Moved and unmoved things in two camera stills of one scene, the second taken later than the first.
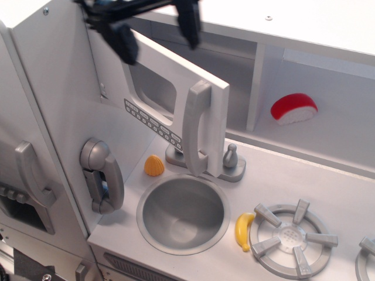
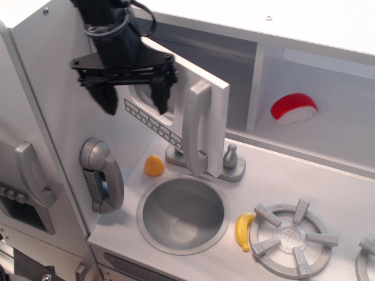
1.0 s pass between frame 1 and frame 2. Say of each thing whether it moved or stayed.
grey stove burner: stayed
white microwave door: stayed
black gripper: moved
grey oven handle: stayed
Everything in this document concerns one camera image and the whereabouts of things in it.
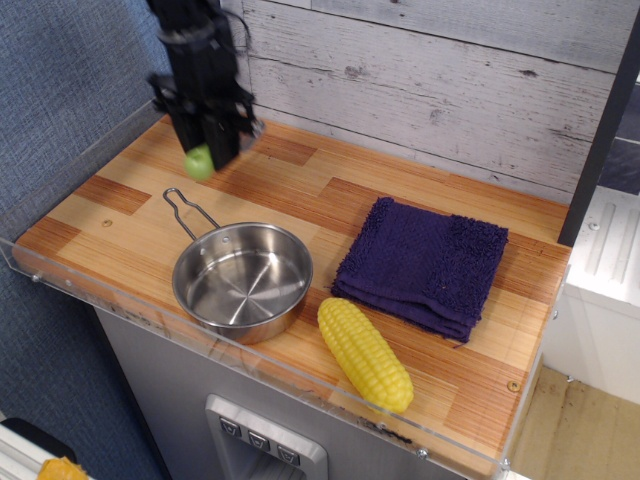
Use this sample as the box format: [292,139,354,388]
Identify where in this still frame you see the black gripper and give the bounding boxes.
[149,30,262,171]

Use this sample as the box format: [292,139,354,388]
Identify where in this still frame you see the green handled grey spatula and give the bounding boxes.
[184,144,215,181]

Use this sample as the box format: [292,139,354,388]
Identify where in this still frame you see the yellow toy corn cob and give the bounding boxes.
[317,298,414,414]

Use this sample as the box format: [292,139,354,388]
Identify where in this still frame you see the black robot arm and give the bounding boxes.
[148,1,264,181]

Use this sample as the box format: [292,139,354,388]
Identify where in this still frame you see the purple folded cloth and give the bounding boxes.
[332,197,509,343]

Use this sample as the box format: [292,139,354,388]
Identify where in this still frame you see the stainless steel pan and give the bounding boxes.
[163,188,313,344]

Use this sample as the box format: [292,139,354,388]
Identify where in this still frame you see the grey toy kitchen cabinet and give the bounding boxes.
[97,309,459,479]

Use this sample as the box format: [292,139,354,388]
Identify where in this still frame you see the silver dispenser button panel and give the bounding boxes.
[205,394,329,479]

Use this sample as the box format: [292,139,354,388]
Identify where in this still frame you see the yellow black object bottom left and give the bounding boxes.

————————

What you should do: Pull out all lines containing the word "camera" from the entries above.

Solution:
Moved and unmoved things in two camera stills of one scene, the second taken later than the first.
Everything in this document concerns one camera image and the whereabouts of things in it.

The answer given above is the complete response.